Price of gasoline was 19% higher in November compared to a year ago

Gasoline was 19 per cent more expensive in November than it was a year ago in Canada. (Alan Diaz/Associated Press)

The consumer price index, which calculates the official inflation rate, increased to an annual pace of 2.1 per cent in November as food and gasoline got more expensive, Statistics Canada reported Thursday.

The data agency noted that gasoline prices were more than 19 per cent higher in November than the same month a year ago.

"Normally, prices slip on average in November but higher gasoline prices this time around" changed that, Scotiabank economist Derek Holt said.

Food prices weren't up by quite as much, but staples such as fresh vegetables were 3.8 per cent more expensive during the month than they were a year earlier.

The inflation rate was higher in November compared to October in every province. The rate was highest in Saskatchewan at 3.7 per cent, with Quebec registering the lowest at 1.7 per cent.

Economists surveyed by Bloomberg had been expecting the rate to come in at around two per cent.

"Inflation suddenly doesn't feel so soft in Canada," Toronto-Dominion Bank economist James Marple said after the numbers were released. "The broad-based gain in prices in November echoes the trends seen in the rest of the economy."

The November CPI number is well ahead of the 1.4 per cent pace in October.

The strong inflation number caused the Canadian dollar to jump, with the loonie gaining more than half a cent to trade at 78.60 cents US.

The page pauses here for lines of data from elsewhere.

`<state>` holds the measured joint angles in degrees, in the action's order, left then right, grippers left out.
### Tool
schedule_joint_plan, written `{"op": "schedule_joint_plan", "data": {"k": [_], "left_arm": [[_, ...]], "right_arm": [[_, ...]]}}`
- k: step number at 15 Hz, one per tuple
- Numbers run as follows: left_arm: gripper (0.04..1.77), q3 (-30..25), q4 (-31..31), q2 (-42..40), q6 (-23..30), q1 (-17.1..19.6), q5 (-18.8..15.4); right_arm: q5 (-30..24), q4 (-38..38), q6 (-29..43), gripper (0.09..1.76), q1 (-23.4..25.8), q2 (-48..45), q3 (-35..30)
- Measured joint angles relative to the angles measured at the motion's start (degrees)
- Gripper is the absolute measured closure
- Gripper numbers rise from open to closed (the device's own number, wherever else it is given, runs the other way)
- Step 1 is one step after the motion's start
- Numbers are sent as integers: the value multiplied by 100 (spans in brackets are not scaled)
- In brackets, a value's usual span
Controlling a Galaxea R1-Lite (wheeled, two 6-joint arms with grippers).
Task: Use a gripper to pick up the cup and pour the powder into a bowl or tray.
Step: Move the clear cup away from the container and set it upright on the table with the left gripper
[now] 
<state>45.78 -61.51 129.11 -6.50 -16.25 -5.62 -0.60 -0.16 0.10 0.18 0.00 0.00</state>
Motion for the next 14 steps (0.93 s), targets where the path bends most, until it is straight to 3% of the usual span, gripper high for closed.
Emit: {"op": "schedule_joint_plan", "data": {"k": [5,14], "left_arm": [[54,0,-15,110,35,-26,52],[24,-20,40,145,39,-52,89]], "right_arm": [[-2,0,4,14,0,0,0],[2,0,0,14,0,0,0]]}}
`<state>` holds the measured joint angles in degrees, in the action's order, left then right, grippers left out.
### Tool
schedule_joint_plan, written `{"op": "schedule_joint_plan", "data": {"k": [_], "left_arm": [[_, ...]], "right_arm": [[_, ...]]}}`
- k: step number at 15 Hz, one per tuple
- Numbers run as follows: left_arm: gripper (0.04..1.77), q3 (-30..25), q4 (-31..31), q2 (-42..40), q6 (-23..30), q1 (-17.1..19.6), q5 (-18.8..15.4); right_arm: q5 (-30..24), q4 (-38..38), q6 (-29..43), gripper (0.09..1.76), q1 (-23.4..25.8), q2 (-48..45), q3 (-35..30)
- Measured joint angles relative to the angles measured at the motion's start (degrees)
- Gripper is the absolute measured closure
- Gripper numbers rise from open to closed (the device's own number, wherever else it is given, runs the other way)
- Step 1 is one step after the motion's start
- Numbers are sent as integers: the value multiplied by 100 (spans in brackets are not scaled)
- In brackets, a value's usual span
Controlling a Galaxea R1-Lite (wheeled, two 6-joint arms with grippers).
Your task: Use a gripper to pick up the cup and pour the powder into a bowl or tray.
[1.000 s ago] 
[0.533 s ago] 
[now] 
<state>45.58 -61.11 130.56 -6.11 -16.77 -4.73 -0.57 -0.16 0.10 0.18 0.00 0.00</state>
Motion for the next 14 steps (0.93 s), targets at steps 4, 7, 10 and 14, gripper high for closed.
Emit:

The loonie rose, in part, because the strong inflation number may encourage the Bank of Canada to hike rates as soon as next month.

All things being equal, the bank hikes its interest rate when inflation is heating up, as a way to pump the brakes by making lending more expensive. When inflation is too low, the central bank tends to lower its interest rate as a way of encouraging people to borrow, spend and invest.

In this case, a 2.1 per cent inflation rate may give the Bank of Canada the green light to hike its rate again.

"The case for the Bank of Canada to follow the Federal Reserve in hiking interest rates is building," Marple said. "Don't be surprised if it comes sooner rather than later."

According to trading activity in overnight index swaps, investors now think there's about a 56 per cent chance of a rate hike in January. On Wednesday, that likelihood was lower, at around 46 per cent.